Il MAAS di Catania compie un importante passo nella transizione ecologica raggiungendo, nel mese di luglio 2026 il 97,5% di raccolta differenziata. Una percentuale di portata straordinaria che, per le dimensioni e la complessità operativa del polo catanese, proietta il MAAS tra le esperienze più avanzate nella gestione sostenibile dei rifiuti. Il traguardo premia una strategia precisa, costruita attraverso organizzazione, controlli puntuali e responsabilità condivisa, un modello virtuoso che dalla Sicilia offre un segnale significativo all’intero sistema agroalimentare nazionale. L’economia circolare assume così una dimensione concreta: ciò che un tempo veniva considerato uno scarto può rientrare nei processi produttivi, generando benefici ambientali ed economici. Per i mercati agroalimentari, questa trasformazione rappresenta una delle sfide più importanti del presente. La loro funzione si estende oggi alla promozione di pratiche innovative, alla riduzione dell’impatto ambientale e alla diffusione di una cultura sempre più attenta all’uso responsabile delle risorse.

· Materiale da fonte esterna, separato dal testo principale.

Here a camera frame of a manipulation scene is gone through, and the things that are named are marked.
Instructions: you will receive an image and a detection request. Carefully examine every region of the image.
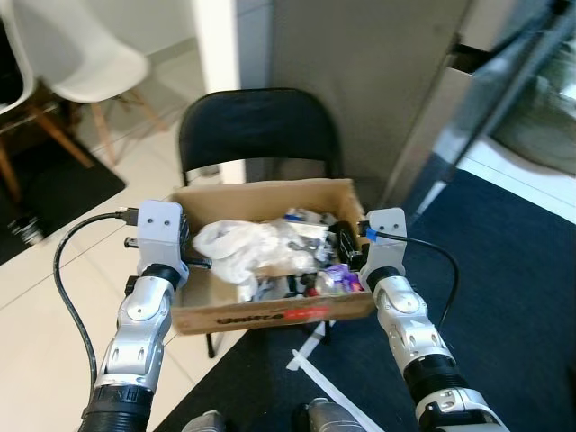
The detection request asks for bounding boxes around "brown cardboard box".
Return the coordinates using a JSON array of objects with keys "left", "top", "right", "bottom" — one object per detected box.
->
[{"left": 168, "top": 177, "right": 378, "bottom": 337}]

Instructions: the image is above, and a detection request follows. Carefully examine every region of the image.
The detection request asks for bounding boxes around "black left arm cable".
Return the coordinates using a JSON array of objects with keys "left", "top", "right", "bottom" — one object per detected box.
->
[{"left": 52, "top": 208, "right": 138, "bottom": 386}]

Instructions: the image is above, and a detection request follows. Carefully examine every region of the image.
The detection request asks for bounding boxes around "dark blue carpet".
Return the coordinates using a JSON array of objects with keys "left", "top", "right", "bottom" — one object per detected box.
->
[{"left": 153, "top": 166, "right": 576, "bottom": 432}]

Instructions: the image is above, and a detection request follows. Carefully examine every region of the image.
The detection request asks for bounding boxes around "white crumpled plastic bag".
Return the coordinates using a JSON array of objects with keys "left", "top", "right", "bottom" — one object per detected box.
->
[{"left": 192, "top": 218, "right": 327, "bottom": 303}]

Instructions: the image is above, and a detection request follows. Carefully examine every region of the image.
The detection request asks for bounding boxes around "grey left robot foot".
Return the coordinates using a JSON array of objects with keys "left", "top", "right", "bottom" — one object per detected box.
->
[{"left": 179, "top": 410, "right": 227, "bottom": 432}]

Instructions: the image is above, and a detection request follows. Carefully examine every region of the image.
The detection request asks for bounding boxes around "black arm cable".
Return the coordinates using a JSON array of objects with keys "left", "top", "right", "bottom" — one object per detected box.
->
[
  {"left": 52, "top": 208, "right": 138, "bottom": 386},
  {"left": 367, "top": 230, "right": 461, "bottom": 329}
]

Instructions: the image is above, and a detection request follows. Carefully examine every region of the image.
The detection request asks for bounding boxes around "white floor tape strip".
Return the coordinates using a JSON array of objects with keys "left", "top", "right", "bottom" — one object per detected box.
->
[{"left": 285, "top": 322, "right": 384, "bottom": 432}]

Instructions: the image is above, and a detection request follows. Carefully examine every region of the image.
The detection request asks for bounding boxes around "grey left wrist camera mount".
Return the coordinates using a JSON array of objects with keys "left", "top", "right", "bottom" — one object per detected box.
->
[{"left": 135, "top": 201, "right": 188, "bottom": 268}]

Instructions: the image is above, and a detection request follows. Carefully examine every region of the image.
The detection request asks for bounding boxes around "grey robot foot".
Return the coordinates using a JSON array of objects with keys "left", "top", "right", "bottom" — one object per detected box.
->
[
  {"left": 179, "top": 410, "right": 227, "bottom": 432},
  {"left": 301, "top": 398, "right": 366, "bottom": 432}
]

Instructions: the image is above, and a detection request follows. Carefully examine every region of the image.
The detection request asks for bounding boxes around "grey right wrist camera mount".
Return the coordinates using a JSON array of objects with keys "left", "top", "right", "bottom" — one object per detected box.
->
[{"left": 359, "top": 208, "right": 409, "bottom": 272}]

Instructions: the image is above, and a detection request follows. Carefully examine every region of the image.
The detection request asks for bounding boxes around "black folding chair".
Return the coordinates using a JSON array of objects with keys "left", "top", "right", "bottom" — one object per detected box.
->
[{"left": 176, "top": 87, "right": 344, "bottom": 359}]

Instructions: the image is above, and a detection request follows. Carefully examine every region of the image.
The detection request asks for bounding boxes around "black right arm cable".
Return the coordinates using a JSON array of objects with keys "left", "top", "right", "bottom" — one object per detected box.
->
[{"left": 367, "top": 230, "right": 461, "bottom": 329}]

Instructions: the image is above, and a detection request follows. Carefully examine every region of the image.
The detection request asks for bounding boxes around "small caster wheel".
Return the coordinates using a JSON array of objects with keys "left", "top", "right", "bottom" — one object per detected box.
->
[{"left": 8, "top": 213, "right": 45, "bottom": 247}]

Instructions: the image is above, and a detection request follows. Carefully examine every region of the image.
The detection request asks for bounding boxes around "purple snack wrapper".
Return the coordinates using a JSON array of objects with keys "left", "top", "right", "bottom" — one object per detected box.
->
[{"left": 319, "top": 263, "right": 363, "bottom": 295}]

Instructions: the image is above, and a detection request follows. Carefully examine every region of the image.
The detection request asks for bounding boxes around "white chair with wooden legs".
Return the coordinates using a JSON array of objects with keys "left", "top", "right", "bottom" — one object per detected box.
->
[
  {"left": 0, "top": 16, "right": 95, "bottom": 204},
  {"left": 13, "top": 0, "right": 169, "bottom": 168}
]

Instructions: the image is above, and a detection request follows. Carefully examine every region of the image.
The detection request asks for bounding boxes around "black floor mat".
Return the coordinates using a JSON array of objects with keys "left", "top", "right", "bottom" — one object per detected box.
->
[{"left": 0, "top": 133, "right": 128, "bottom": 267}]

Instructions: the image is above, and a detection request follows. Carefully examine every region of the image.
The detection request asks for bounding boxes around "grey right robot foot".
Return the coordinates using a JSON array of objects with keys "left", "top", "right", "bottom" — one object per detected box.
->
[{"left": 301, "top": 398, "right": 366, "bottom": 432}]

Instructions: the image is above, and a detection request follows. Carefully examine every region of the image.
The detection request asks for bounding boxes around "grey filled rubbish bag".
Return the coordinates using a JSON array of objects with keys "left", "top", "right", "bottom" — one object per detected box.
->
[{"left": 491, "top": 40, "right": 576, "bottom": 177}]

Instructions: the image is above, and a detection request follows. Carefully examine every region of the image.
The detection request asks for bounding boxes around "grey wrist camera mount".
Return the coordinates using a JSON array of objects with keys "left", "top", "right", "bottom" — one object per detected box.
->
[
  {"left": 359, "top": 208, "right": 409, "bottom": 272},
  {"left": 135, "top": 201, "right": 188, "bottom": 268}
]

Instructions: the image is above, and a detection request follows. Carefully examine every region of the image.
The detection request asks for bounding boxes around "silver foil wrapper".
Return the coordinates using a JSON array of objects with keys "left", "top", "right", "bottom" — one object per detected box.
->
[{"left": 285, "top": 208, "right": 342, "bottom": 229}]

Le dichiarazioni del Presidente del CDA

«Raggiungere il 97,5% di raccolta differenziata in una struttura articolata come il MAAS ci rende profondamente orgogliosi – dichiara il presidente del Consiglio di Amministrazione, dott. Emanuele Zappia – È il frutto di un lavoro costante, di un’organizzazione attenta e dell’impegno di tutti. Desidero ringraziare tutto il Consiglio e, in modo particolare, il direttore del mercato, dott.Mario Indaco, il cui presidio quotidiano della galleria e la costante attenzione, hanno svolto un ruolo determinante nel raggiungimento di questo obiettivo. Un ringraziamento va anche agli operatori del mercato, sempre più sensibili alle tematiche ambientali, e alla nuova società incaricata del servizio di raccolta, IGM, per il contributo offerto. Abbiamo raggiunto una tappa importante, ma esistono ancora margini di miglioramento, soprattutto nella valorizzazione dei rifiuti. Per questo, facendo leva sulla proficua collaborazione con il Comune di Catania, chiederò un incontro per individuare ulteriori azioni capaci di avvicinare la struttura all’obiettivo del pieno recupero dei materiali. La sfida è consolidare quanto ottenuto e sviluppare ulteriormente il nostro modello di economia circolare».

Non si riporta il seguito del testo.